The result of their studies both in the test tube and in mouse cells, reported recently in the Journal of Molecular Biology, gave the scientists an unprecedented structural map of the linkage between Arf and Hdm2. The findings, Kriwacki said, confirmed theories from previous studies about how Arf and Hdm2 zip together and gave the researchers a pathway to future analyses. These insights have both scientific and clinical value, Kriwacki said.
“Arf is a real enigma. It’s a bizarre protein,” he said. “There really are not other proteins in cells of higher organisms that exhibit similar structural features. And what we have reported on Arf are really the only things that are known about its structure and this unusual type of co-assembly mechanism.” Such understanding has broader significance because Arf appears to regulate many other cell mechanisms besides p53.
Of the clinical value of their discoveries, Kriwacki said, “A key goal is to translate our structural and biophysical insights into the development of an Arf mimic. If we can understand what the minimal chemical elements of Arf are, we can stitch together a molecule that could recapitulate those elements. Such a molecule could be used in cancer treatments to activate the p53 pathway in tumor cells that have arisen because of Arf loss or Hdm2 over-expression.”

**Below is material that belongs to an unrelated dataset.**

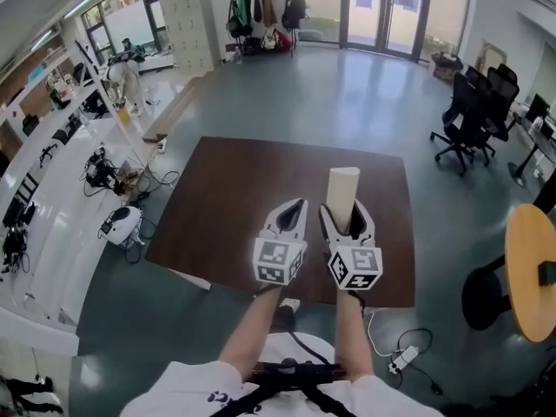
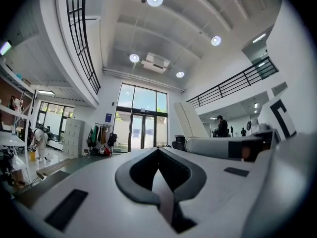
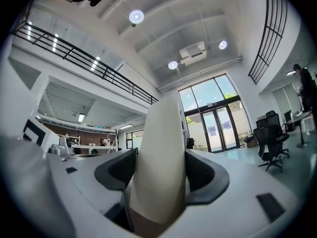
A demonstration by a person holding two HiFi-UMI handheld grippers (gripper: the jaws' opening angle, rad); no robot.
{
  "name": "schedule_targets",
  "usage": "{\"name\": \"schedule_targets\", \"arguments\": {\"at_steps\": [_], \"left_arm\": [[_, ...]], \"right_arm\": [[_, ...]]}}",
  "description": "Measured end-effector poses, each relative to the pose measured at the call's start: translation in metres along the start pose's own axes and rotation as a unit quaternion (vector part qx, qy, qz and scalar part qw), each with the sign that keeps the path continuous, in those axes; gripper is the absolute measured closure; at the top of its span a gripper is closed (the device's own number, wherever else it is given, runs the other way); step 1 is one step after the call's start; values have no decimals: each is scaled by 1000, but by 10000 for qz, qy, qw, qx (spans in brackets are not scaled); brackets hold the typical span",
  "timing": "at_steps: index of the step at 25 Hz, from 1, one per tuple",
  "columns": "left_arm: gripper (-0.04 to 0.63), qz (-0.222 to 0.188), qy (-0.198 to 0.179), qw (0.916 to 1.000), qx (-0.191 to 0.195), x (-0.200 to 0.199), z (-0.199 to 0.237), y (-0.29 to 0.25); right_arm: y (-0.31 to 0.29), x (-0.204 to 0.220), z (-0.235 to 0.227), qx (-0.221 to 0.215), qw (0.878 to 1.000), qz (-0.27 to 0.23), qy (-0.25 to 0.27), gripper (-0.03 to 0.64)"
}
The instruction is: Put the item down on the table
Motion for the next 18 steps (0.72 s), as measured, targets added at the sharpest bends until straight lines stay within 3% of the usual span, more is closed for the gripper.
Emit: {"name": "schedule_targets", "arguments": {"at_steps": [4, 18], "left_arm": [[584, 92, 65, 9999, 60, 18, 19, -37], [584, 1047, 452, 9922, 500, 87, 66, -161]], "right_arm": [[-28, 29, -17, 94, 9997, 221, 18, 301], [-106, 130, -83, 697, 9878, 1359, -309, 301]]}}
Point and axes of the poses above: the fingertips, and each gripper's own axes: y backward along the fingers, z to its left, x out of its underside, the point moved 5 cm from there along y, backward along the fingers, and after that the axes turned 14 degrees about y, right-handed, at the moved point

Other authors of this paper include Sivashankar Sivakolundu, PhD, Brian Bothner, PhD, Chimere Ashley, MD, and John Satumba, PhD, all of Structural Biology; Amanda Nourse, PhD, of the Hartwell Center for Bioinformatics and Biotechnology; and Simon Moshiach PhD, and Jill Lahti, PhD, both of Tumor Cell Biology.
The research was sponsored in part by the National Institutes of Health and ALSAC.